Scientists have traditionally used a vertical/horizontal grid shape as the visual trigger for this effect, and have not been able to determine the location and speed of the brain’s activity. They believed that competition between nerve cells responding to contradictory visual images occurred much higher in the brain.
"Our data show there are two levels of competition, one in the early visual brain and one at higher levels," says Wilson. "Our insight was to use a grid pattern in the shape of an annulus or donut as the visual stimulus. We developed a technique for triggering a wave at any point around the ring of the donut and we timed it to its destination."
Wilson says he was inspired by the work of former colleague Leon Glass at McGill University who used an annulus to measure traveling waves in cardiac tissue. "Traveling waves are ubiquitous in nature -- in sleep, in healthy cardiac tissue, in certain chemical reactions in a petri dish," Wilson points out.
His group has developed a computer model of nerve cells in the visual part of the brain to interpret the complex measurements, employing the theoretical framework of Nonlinear Dynamics – the nonlinear mathematical study of change in time.
Among Wilson’s findings:
- when mapped onto the early visual cortex, the waves traveled at a constant velocity of 2 ¼ cm/sec. This provides strong evidence that it is the early parts of the visual brain (primary visual cortex) where the phenomenon occurs, because only low levels of the visual cortext contain visual maps. However, these new results are compatible with the existence of a second form or rivalry -- object rivalry -- that takes place at higher levels of the brain responsible for form vision.
- it took an extra 1/6th of a second for the wave to cross from the brain’s left hemisphere to the right hemisphere, providing further evidence that the activity takes place in the primary visual cortex. The left and right halves of the visual world are represented in opposite brain hemispheres that are interconnected by longer nerve fibers.
- excitatory connections between visual brain cells (as opposed to inhibitory connections that shut the nerve cells off) speed up the wave motions, providing one of the most vivid experimental examples to date that these excitatory connections exist in the human brain, as they are already known to exist in the brains of monkeys and ferrets.
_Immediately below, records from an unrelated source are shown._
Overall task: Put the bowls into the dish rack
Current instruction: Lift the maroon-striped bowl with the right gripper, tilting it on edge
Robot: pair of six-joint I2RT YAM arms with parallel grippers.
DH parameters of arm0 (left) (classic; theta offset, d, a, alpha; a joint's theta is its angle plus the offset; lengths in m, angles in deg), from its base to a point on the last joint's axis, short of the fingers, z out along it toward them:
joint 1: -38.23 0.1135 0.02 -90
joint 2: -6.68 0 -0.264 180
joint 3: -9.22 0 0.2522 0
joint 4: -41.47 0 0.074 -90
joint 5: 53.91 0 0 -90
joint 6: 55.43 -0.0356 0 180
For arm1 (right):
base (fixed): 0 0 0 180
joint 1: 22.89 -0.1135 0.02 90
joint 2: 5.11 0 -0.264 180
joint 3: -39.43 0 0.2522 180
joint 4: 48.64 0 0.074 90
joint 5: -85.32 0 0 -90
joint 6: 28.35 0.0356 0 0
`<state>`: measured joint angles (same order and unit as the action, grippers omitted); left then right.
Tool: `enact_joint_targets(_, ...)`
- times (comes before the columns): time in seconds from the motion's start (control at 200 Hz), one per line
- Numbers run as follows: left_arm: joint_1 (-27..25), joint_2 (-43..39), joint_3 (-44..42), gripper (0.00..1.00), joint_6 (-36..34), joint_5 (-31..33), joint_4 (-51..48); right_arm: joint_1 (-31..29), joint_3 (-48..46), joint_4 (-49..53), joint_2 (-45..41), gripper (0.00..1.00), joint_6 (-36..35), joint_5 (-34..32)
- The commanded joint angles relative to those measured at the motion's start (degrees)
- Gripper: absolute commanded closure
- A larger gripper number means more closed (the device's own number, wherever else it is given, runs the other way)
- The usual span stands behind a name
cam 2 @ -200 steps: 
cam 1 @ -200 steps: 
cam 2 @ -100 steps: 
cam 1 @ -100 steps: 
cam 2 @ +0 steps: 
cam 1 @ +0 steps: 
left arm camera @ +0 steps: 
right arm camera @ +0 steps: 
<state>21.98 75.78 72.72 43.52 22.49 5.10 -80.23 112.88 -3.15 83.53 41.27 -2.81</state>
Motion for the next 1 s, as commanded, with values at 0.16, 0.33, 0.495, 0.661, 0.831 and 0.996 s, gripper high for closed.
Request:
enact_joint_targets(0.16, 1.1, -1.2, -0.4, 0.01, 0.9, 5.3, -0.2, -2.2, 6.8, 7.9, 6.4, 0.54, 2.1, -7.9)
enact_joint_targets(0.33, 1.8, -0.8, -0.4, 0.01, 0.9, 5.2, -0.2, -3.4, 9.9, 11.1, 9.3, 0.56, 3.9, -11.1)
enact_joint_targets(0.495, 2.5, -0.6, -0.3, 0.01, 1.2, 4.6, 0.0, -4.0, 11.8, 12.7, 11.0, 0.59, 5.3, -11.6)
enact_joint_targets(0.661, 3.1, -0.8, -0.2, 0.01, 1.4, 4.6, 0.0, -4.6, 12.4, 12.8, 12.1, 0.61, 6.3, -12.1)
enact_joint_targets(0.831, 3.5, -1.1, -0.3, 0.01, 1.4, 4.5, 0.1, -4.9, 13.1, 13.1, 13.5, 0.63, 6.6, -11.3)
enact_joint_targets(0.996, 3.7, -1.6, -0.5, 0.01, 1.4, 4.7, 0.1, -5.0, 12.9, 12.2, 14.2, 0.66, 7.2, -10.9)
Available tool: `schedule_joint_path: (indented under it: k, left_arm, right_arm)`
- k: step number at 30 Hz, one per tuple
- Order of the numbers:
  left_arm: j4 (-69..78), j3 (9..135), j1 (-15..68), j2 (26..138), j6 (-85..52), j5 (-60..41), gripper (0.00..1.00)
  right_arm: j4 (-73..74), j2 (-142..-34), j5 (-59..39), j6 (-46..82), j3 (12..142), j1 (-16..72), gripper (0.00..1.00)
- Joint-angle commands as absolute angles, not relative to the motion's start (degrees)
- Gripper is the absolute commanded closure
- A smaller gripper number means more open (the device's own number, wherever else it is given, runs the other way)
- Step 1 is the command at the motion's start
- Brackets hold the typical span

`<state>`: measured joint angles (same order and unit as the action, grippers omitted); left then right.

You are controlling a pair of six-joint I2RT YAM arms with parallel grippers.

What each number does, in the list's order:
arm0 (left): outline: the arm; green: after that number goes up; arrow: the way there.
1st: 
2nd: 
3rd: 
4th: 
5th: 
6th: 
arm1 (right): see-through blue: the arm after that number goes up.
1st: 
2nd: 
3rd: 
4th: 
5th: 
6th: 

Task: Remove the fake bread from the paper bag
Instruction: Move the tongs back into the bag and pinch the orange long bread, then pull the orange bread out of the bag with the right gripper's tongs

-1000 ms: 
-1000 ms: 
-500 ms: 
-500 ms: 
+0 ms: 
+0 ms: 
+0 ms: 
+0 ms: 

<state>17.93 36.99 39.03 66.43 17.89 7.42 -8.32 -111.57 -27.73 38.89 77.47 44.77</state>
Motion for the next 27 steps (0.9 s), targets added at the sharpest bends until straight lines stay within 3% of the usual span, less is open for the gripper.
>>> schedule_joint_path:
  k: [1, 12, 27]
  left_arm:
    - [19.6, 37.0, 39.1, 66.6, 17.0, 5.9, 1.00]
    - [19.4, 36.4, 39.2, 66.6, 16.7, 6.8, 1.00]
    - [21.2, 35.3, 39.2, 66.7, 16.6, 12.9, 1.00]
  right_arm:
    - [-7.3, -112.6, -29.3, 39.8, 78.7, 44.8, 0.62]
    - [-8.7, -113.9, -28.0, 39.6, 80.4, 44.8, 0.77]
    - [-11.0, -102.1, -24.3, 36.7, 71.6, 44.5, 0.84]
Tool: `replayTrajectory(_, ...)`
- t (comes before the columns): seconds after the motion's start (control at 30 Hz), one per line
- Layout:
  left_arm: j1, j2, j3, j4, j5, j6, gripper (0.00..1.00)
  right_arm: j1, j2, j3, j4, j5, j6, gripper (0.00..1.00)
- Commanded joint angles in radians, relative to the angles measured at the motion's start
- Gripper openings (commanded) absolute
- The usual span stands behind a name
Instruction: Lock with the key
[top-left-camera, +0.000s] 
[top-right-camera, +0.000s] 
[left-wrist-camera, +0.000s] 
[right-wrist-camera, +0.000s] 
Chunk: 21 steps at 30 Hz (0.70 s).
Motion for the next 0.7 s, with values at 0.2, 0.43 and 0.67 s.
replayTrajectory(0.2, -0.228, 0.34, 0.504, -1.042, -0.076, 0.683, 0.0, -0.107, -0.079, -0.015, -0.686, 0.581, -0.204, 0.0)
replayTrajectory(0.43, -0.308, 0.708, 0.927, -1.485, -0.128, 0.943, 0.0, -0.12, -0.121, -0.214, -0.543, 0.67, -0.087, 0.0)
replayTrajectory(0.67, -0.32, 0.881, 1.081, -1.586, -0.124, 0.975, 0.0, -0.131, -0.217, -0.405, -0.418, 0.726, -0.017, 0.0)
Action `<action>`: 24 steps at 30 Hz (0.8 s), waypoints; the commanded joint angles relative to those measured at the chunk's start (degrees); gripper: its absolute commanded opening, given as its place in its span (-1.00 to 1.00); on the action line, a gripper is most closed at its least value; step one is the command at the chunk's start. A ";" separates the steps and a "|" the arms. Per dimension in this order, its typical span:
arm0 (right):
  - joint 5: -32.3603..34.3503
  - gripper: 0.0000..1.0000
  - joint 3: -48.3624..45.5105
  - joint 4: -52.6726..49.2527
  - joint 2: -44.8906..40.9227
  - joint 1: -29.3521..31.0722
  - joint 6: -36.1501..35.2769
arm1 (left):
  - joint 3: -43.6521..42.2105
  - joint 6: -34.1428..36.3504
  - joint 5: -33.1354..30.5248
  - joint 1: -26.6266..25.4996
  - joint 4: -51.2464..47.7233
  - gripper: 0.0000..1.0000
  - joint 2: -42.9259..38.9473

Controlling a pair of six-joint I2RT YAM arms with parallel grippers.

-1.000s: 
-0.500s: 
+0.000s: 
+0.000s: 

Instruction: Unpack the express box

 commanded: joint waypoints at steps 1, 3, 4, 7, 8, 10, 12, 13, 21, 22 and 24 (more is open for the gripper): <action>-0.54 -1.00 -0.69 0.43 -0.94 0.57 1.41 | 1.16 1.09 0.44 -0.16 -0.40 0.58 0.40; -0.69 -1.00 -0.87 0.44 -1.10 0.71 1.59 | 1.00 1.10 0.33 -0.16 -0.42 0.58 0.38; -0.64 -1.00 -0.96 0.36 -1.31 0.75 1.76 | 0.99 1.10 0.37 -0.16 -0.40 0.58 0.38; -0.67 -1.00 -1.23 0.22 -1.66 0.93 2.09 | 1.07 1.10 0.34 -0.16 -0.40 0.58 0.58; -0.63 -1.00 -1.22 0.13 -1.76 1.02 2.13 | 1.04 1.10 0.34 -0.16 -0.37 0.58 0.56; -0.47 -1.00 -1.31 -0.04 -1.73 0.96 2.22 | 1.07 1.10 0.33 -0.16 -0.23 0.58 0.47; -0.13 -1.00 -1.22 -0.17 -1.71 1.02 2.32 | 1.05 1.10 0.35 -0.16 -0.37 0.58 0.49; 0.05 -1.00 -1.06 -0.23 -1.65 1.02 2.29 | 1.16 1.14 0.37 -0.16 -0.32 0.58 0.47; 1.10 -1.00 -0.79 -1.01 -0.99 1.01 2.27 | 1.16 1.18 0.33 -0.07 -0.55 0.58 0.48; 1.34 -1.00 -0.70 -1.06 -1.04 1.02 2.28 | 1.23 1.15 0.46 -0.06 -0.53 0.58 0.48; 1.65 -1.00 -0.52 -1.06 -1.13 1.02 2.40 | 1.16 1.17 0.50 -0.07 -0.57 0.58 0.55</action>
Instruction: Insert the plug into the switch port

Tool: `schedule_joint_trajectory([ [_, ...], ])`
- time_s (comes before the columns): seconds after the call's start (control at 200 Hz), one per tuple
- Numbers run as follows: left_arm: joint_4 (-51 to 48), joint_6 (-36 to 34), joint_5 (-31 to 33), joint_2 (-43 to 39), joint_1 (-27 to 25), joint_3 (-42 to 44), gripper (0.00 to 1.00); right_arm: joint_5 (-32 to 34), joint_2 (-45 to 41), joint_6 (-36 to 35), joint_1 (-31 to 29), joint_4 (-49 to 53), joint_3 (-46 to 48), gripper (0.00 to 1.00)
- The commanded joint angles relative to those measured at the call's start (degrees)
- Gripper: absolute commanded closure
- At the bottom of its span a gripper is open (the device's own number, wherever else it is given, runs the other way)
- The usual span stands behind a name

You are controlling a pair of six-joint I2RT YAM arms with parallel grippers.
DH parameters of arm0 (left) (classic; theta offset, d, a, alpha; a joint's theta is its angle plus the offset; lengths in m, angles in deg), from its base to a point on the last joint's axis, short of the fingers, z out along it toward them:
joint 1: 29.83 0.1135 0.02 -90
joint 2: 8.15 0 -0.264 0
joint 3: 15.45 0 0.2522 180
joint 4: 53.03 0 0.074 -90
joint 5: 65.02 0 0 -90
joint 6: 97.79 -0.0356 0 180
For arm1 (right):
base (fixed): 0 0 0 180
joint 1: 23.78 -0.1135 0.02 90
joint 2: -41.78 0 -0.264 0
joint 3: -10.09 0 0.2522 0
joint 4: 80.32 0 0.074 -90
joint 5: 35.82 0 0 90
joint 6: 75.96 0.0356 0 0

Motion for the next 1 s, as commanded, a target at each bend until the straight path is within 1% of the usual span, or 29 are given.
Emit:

Wilson credits the theory of Nonlinear Dynamics for many of the breakthroughs in neuroscience. "Nonlinear dynamics reveals and elucidates a range of phenomena that are simply inconceivable in the more mundane world of linear systems theory. Memory and forgetting, decision making, motor control, action potentials, and perhaps even free will and determinism can no longer be intelligently conceptualized without a basic understanding of nonlinear systems," writes Wilson in the introduction to his book, Spikes, Decisions & Actions: Dynamical Foundations of Neuroscience (Oxford University Press, 1999).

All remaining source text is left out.